Now is not the time to scare off those employees you’d like to keep around.
Your boss calls and says “I need you to be available for a conference call with the entire sales force next Monday to talk about the state of the company. Think you can make it?”
What is your first thought? Are you feeling warm and fuzzy? I don’t think so.
So you call your buddies on the sales force and spend countless hours debating what the call could be about.
You spend the weekend looking over your personal finances – what can you cut out? Maybe you even update your resume because who knows what will be said on the call. How productive are you in the days that follow the request leading up to the actual call? Not very.
Are we loosing our job?
Will commissions be cut?
Are they stopping our health plan – eliminating the travel reimbursement? What could it be???
How many companies are calling conferences just like this and putting their employees through stressful anxiety?
Management just wanted to give you a heads up so you didn’t book an appointment, not realizing the pure h-e-double tooth picks they would be putting you through.
So how did this particular call go?
“This call is to talk about the state of the company and the economy. I don’t have any agenda. Any questions?”
After a few brave souls opened the discussion it turned out that the company was doing fine even though sales were down and the boss had no intention of making any cuts. Whew!
I asked one of the members of the call if it had ever occurred to him that the call would go that way?
“No,” he said. “It never occured to me that the purpose of the call was to reassure us. The way the call was scheduled and with the economy and the automotive industry the way it is, I just assumed the call was about cutbacks of some kind.”
So how could that situation have been handled differently?
1. If you need to give your employees significant notice before having a conference call, give them a scoop of the call or at least anticipate what their greatest fear might be and reassure them: “Although we’ll be talking about the state of the company, there won’t be any position eliminations or major cuts announced.”
2. As management, prepare for the call by thinking through what questions your staff may wish to ask but may hesitate because of the venue. Formulate answers and lead the call by saying: “Before I open it up to general questions, I have a few answers to the questions that I’m sure are on your minds. Let me take a minute to answer those first.”
3. Offer to answer additional questions offline. This boss did make that offer and it is a good way to allow people to ask questions they might be embarrassed or hesitant to ask in front of the group.
4. Thank them for their efforts. As a manager, you are only as productive as your sales team. Make sure they know how much they are appreciated for without your sales team you are very likely without sales!
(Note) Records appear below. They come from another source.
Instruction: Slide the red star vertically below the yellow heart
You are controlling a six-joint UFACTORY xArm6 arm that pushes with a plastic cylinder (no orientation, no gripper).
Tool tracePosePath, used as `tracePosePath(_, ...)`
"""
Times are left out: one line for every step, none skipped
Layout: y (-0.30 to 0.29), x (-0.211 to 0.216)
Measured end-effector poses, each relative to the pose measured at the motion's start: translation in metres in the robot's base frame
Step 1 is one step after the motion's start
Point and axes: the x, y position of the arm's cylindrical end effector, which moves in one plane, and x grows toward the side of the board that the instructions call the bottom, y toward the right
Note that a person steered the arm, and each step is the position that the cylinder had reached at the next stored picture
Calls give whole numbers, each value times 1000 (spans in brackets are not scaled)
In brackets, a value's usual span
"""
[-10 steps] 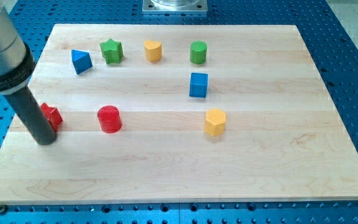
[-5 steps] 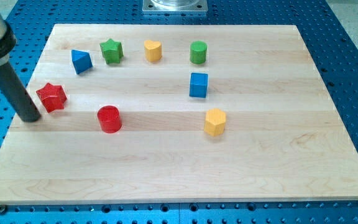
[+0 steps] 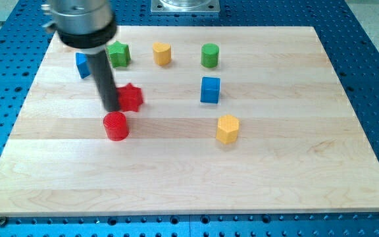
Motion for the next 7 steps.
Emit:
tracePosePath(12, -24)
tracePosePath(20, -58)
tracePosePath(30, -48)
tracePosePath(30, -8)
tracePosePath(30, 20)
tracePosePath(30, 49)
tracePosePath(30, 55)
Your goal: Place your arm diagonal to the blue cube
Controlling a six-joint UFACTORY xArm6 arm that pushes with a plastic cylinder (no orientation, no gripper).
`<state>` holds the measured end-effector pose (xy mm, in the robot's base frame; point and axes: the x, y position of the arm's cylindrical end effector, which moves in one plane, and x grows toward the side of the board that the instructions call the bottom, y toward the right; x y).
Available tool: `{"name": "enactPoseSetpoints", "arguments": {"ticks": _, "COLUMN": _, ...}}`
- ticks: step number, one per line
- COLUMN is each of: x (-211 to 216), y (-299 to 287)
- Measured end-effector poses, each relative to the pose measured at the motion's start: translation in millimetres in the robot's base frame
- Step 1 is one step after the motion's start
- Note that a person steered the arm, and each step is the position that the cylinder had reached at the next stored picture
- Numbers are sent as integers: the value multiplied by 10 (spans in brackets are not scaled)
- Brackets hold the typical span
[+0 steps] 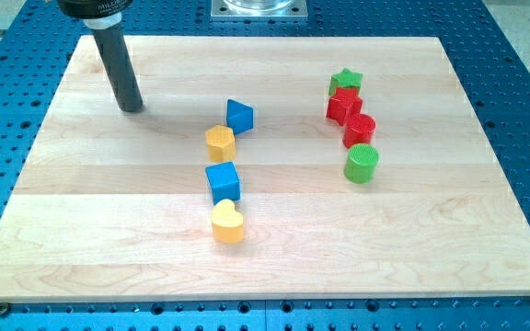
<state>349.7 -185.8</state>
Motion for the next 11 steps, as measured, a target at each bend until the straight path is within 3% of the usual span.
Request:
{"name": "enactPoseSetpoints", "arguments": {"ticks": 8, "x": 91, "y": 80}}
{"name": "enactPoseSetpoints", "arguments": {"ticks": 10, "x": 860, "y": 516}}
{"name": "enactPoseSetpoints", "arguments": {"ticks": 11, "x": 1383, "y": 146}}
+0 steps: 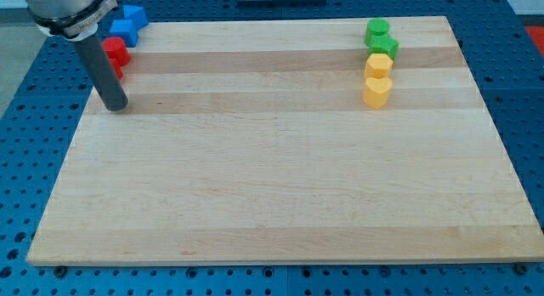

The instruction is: Separate the green blocks

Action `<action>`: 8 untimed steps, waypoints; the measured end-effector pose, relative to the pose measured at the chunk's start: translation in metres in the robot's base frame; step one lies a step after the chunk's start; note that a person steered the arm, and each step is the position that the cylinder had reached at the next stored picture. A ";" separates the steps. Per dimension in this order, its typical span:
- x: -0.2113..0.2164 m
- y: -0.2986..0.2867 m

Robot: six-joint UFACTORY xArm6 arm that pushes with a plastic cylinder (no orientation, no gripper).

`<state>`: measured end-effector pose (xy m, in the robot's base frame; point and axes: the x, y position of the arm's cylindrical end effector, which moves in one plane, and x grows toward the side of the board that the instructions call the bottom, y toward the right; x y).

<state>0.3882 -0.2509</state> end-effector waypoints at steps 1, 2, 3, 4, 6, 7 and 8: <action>0.016 0.047; 0.043 0.147; 0.073 0.299; 0.108 0.403; -0.101 0.539; -0.193 0.501; -0.196 0.489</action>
<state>0.1923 0.2385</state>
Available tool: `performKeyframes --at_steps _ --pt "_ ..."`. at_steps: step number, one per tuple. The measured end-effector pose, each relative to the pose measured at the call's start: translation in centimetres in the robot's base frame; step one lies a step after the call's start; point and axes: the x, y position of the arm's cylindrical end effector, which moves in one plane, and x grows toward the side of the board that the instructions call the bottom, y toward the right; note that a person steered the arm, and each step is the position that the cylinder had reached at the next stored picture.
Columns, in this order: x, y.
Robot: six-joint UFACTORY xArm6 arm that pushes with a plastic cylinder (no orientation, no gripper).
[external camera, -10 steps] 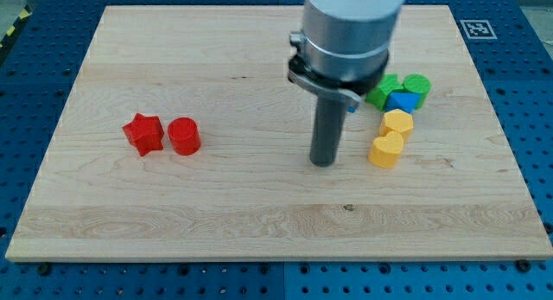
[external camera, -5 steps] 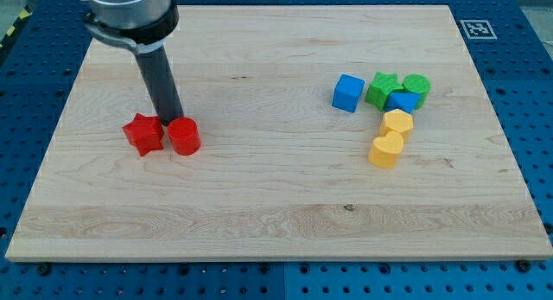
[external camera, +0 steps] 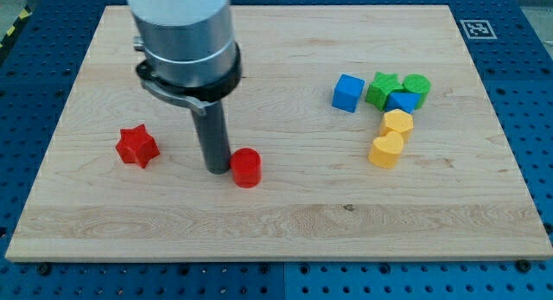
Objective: Push the red circle to the group of blocks
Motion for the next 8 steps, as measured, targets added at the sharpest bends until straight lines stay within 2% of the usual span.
performKeyframes --at_steps 3,5,8 --pt "2.5 2.6" --pt "1.5 6.0" --pt "-0.4 8.3"
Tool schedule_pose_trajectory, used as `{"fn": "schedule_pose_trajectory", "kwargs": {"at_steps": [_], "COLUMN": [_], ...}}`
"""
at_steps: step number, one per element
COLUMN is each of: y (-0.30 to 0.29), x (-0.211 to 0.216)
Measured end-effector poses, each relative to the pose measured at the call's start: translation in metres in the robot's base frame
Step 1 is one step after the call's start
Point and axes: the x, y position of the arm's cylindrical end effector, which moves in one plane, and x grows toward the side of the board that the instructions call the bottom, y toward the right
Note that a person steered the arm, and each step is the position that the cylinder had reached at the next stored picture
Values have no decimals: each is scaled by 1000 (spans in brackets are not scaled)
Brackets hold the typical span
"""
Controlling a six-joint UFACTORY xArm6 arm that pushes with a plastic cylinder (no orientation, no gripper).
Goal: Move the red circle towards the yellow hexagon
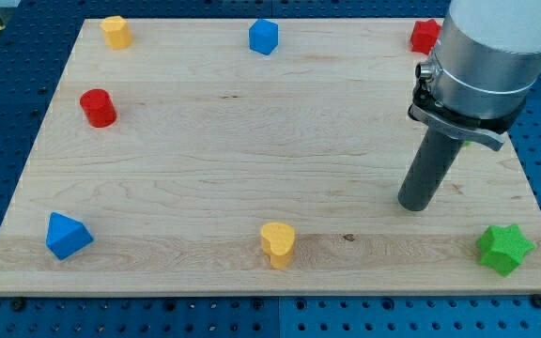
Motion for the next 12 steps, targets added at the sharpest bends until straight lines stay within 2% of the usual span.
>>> {"fn": "schedule_pose_trajectory", "kwargs": {"at_steps": [2, 3, 5, 7, 8, 10, 12], "y": [-46, -48, -129, -134, -177, -214, -303], "x": [-19, -20, -62, -62, -62, -62, -72]}}
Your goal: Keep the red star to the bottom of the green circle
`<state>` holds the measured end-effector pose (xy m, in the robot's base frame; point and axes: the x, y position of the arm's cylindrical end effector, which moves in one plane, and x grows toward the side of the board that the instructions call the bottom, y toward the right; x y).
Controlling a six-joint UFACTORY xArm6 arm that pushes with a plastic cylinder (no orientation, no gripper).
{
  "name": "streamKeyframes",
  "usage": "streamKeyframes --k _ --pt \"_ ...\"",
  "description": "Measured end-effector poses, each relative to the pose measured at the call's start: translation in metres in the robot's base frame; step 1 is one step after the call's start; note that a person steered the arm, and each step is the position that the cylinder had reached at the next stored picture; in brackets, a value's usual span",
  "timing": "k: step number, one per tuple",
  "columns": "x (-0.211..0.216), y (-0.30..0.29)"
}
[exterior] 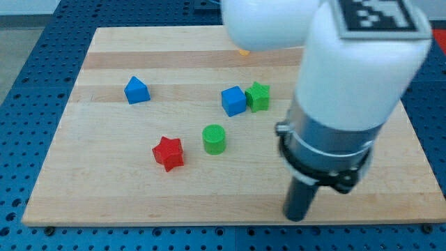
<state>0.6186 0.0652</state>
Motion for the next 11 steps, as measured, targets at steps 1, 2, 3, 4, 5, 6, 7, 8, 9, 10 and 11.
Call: streamKeyframes --k 1,2,3,4,5,6,7,8,9,10,11 --pt "0.000 -0.090" --pt "0.000 -0.186" --pt "-0.017 -0.272" --pt "-0.063 -0.284" --pt "-0.088 -0.275" --pt "-0.108 -0.239" --pt "-0.101 -0.189" --pt "-0.080 -0.153" --pt "-0.073 -0.115" --pt "-0.066 -0.101" --pt "-0.033 -0.112"
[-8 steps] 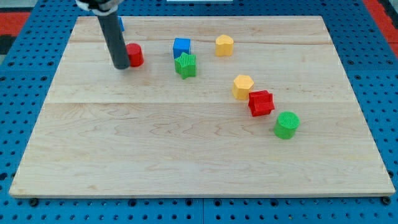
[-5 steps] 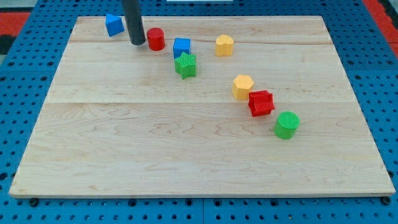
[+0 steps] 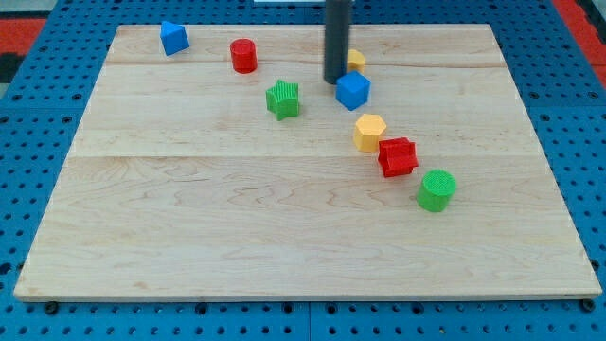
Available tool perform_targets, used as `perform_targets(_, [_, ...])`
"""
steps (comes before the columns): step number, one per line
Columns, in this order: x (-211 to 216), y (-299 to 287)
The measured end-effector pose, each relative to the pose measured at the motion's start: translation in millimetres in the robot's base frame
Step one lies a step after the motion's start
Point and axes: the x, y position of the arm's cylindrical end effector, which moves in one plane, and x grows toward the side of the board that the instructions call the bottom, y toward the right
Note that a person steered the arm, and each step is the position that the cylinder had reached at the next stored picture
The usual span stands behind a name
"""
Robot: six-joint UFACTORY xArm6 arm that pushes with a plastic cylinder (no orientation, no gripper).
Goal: Place the blue cube parallel to the right of the green circle
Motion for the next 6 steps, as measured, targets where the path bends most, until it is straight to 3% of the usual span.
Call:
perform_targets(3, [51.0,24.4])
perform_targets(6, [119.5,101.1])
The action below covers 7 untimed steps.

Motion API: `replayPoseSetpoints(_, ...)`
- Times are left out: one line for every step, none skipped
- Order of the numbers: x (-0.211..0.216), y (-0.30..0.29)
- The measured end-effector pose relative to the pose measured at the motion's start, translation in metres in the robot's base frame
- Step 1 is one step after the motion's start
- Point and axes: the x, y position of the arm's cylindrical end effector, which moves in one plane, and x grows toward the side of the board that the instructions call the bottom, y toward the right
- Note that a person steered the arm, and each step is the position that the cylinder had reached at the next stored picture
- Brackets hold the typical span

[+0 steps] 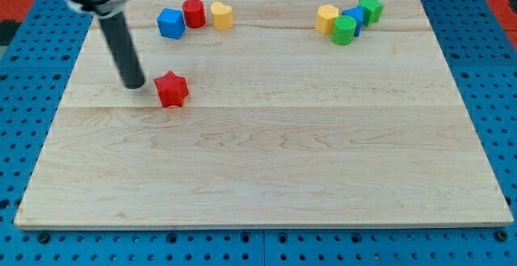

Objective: Slide the red star towards the centre right of the board

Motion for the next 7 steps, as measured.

Conference calls and staff meetings about the state of the company are truly MAKE OR BREAK MOMENTS. You have the opportunity to be honest, gain their trust and enlist their assistance with collectively being successful in the future. Make sure you handle these moments with an understanding of how the information may be received by the employee. Put yourself in their shoes.
One last note – even the tiniest details matter. When I worked for Pearle Vision we would frequently receive announcements or sale coupons in our pay envelopes. One time the announcement came on pink paper. People began to panic even before reading the notice (which was a dollar off coupon to a local establishment) believing they had received PINK SLIPS.
THINK about the details before you DO.